YaMuvva · 14/04/2024 01:53

Soonenough · 14/04/2024 01:48

Nope not a SM . Actually very active in profession that is quite empathic by nature . And recognise the need to set boundaries . He hurt the child. DP restrained him , he did not hurt him .

Can you tell us where you work so that we can avoid you like the plague?

He hurt the child. DP restrained him , he did not hurt him .

I KNEW you were gonna say this. But he didn’t restrain him. The argument between the kids was well over. OP said her DH ‘grabbed’ him. She doesn’t mention restraint.

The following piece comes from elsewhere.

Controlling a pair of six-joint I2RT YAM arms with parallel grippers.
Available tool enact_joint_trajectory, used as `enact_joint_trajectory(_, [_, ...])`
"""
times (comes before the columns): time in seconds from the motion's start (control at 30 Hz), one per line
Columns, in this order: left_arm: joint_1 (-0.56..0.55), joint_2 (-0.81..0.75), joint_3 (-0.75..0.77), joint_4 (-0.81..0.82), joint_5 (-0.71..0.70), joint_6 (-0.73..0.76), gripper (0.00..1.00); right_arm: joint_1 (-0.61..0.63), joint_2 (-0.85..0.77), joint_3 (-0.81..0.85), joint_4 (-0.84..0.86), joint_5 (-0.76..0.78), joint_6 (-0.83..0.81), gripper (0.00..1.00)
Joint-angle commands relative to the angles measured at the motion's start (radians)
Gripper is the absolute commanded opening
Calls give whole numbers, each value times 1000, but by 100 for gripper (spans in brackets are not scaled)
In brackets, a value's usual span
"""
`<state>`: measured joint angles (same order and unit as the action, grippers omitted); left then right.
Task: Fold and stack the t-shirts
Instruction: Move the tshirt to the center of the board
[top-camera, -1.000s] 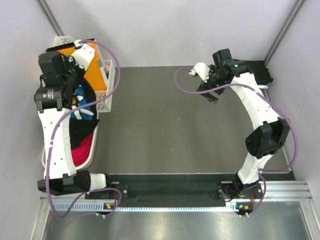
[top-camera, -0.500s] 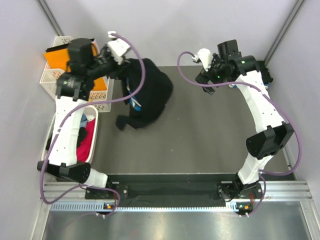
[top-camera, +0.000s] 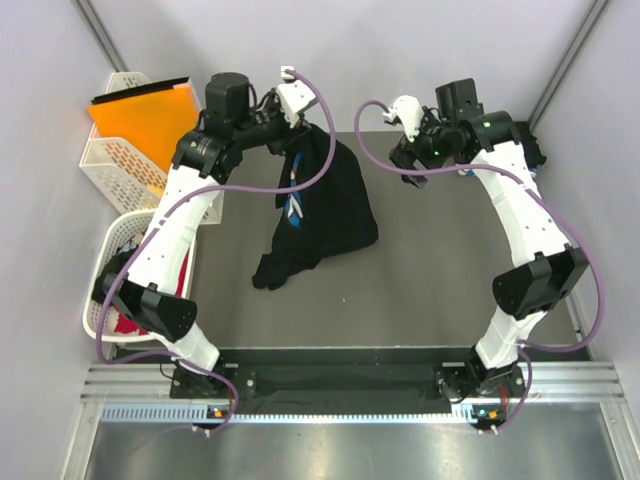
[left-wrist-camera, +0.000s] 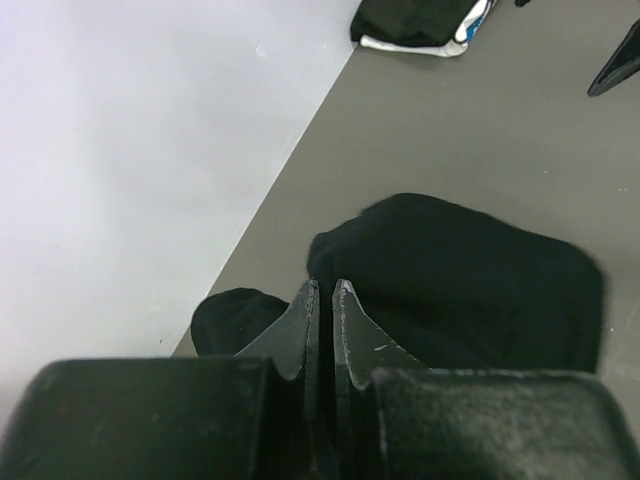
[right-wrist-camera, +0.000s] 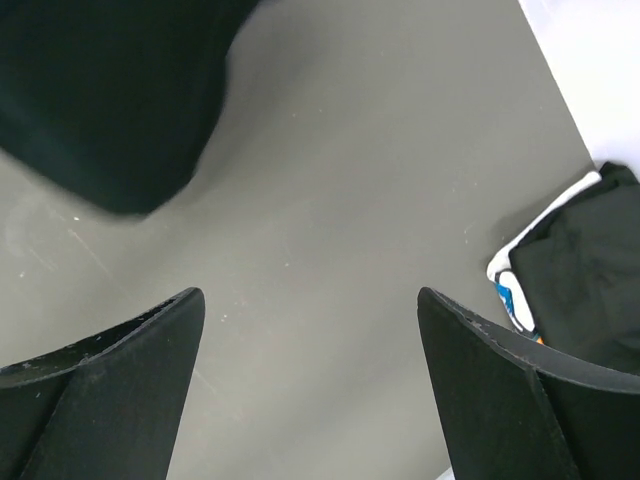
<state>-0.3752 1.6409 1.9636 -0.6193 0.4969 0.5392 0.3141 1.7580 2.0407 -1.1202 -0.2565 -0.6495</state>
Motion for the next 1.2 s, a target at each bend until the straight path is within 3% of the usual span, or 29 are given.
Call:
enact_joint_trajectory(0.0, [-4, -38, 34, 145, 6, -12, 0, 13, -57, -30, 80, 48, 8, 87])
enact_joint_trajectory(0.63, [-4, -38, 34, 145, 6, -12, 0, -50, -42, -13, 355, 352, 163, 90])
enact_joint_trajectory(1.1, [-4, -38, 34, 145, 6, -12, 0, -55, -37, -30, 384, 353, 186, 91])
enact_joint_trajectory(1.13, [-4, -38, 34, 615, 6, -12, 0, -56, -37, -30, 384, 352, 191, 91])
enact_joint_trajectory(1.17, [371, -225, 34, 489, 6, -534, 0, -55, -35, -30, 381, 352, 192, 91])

I’m sorry (not sorry) you’ve been challenged over your hypocrisy but you can’t just change the events of the OP and hope we didn’t notice.

Soonenough · 14/04/2024 01:53

Keep saying it . People are entitled to disagree with you without being called names . These individuals seem awfully invested in bullying posters to agree with them .
Cunts ? Very classy.

StormingNorman · 14/04/2024 01:55

Soonenough · 14/04/2024 01:48

Nope not a SM . Actually very active in profession that is quite empathic by nature . And recognise the need to set boundaries . He hurt the child. DP restrained him , he did not hurt him .

OP said he hurt the child. That’s a fact.